Los camuflajes pictóricos se realizaron siguiendo el principio del collage, sobreponiendo y rasgando imágenes, colores, materiales (telas, papel, pintura), se pegan, se cosen, se sostienen a sí mismos, la pintura deviene objeto que se construye desde el reconocimiento de la presencia del cuerpo en tensión con la escala y el peso de los materiales en donde la presencia psíquica actúa bajo el azar, la indeterminación y lo imprevisible. La superposición de capas de papel en los camuflajes crean objetos que se ubicaban en los límites de los soportes bidimensionales, así la pintura se cuelga, sostiene, se suspende de la pared, la columna o en el piso del espacio de la galería, tensionando la lógica espacial del cuadro. (Jaramillo, p. 74). 
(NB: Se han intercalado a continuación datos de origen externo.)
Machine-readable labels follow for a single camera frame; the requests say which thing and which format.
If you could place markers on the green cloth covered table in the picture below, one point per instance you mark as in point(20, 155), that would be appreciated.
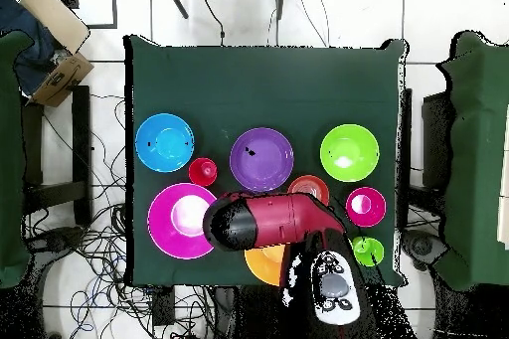
point(10, 156)
point(477, 156)

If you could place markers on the dark green tablecloth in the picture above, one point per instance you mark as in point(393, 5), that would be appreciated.
point(258, 84)

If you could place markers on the large pink bowl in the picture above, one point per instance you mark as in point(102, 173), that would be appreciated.
point(163, 219)

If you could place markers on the small orange-red bowl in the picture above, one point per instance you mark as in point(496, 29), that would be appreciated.
point(308, 183)

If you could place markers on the small crimson bowl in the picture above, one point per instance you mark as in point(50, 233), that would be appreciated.
point(366, 207)

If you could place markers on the purple bowl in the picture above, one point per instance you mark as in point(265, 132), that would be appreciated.
point(261, 159)

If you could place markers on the black tripod leg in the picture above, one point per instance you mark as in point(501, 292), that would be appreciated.
point(281, 1)
point(177, 1)

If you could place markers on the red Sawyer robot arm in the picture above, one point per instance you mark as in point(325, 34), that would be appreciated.
point(278, 219)

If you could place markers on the beige box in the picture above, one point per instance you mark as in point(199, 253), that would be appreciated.
point(55, 17)

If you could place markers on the green cup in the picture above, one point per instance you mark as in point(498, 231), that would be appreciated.
point(372, 253)

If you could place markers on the red cup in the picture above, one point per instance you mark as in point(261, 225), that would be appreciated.
point(203, 172)

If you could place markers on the black power strip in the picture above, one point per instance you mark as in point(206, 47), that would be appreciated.
point(164, 307)

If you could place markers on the black stool frame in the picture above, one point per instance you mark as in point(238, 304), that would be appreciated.
point(81, 136)

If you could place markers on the large orange bowl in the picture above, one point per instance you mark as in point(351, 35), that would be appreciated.
point(262, 266)

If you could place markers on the brown cardboard box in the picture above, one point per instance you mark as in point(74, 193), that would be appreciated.
point(59, 80)

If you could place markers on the blue bowl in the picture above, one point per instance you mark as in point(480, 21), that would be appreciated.
point(164, 142)

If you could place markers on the light green bowl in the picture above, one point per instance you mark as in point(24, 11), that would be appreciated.
point(349, 153)

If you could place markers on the dark blue cloth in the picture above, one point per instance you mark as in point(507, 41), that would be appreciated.
point(28, 52)

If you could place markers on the grey pedestal foot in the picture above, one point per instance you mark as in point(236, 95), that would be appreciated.
point(423, 247)
point(59, 239)

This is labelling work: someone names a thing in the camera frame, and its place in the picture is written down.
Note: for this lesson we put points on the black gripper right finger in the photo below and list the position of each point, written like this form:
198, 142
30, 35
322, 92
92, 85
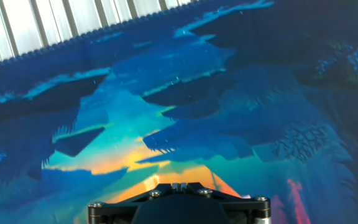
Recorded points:
244, 205

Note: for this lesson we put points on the colourful forest print cloth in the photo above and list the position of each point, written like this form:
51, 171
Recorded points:
197, 109

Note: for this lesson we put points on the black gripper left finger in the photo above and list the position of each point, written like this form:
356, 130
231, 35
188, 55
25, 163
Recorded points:
117, 207

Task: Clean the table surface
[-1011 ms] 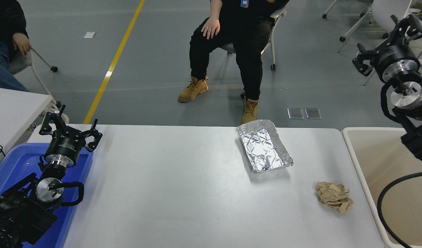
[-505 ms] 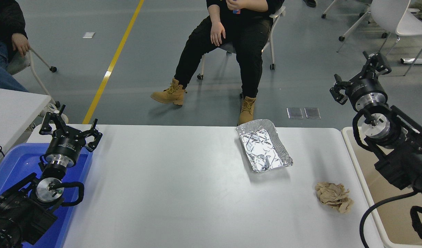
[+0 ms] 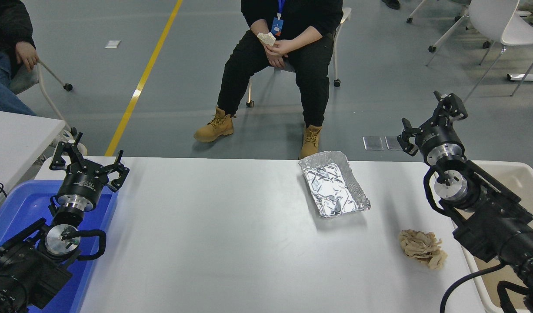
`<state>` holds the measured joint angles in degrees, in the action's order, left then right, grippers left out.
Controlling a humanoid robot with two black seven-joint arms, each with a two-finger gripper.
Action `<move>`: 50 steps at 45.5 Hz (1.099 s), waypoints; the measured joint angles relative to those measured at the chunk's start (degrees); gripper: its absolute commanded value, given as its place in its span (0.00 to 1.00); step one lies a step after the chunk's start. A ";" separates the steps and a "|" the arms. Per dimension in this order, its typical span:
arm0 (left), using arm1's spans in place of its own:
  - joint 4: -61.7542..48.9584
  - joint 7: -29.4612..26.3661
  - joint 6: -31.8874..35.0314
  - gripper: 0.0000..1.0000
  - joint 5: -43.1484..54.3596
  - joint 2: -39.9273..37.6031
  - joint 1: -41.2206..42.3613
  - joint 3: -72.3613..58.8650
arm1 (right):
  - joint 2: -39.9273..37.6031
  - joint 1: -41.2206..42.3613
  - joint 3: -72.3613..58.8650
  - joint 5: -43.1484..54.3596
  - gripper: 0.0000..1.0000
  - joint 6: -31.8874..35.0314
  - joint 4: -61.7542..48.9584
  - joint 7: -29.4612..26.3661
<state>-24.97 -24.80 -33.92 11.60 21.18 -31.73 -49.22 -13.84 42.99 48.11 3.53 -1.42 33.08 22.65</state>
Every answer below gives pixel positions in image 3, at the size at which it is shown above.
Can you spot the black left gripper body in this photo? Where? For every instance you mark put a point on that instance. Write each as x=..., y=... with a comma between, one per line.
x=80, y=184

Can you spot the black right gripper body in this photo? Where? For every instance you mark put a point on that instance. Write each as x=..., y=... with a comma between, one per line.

Esta descripción de los camuflages pone en jaque la definición de la pintura moderna que, según Clement Greenberg, debía fundarse sobre la planitud —entendida como la “cualidad única y exclusiva del arte pictórico” (p. 113)—, la autonomía con respecto a otros medios como la escultura (p. 114) y la circunscripción de la pintura a una superficie limitada: el cuadro⁴ (p. 119). Es interesante que Jaramillo no hable de objetos pictóricos, sino de un devenir objetual de la pintura, es decir, un proceso o acontecimiento. Por ello, aunque la obra pictórica se manifiesta como objeto material, su valor simbólico no reside en él⁵. Esto resulta evidente si consideramos que la artista desechaba los soportes físicos una vez que las obras se presentaban en el espacio del arte, es decir, los liberaba al espacio social en donde carecían de algún contexto aurático. Así las obras de Jaramillo dan cuenta de la desmaterialización que caracteriza al arte contemporáneo.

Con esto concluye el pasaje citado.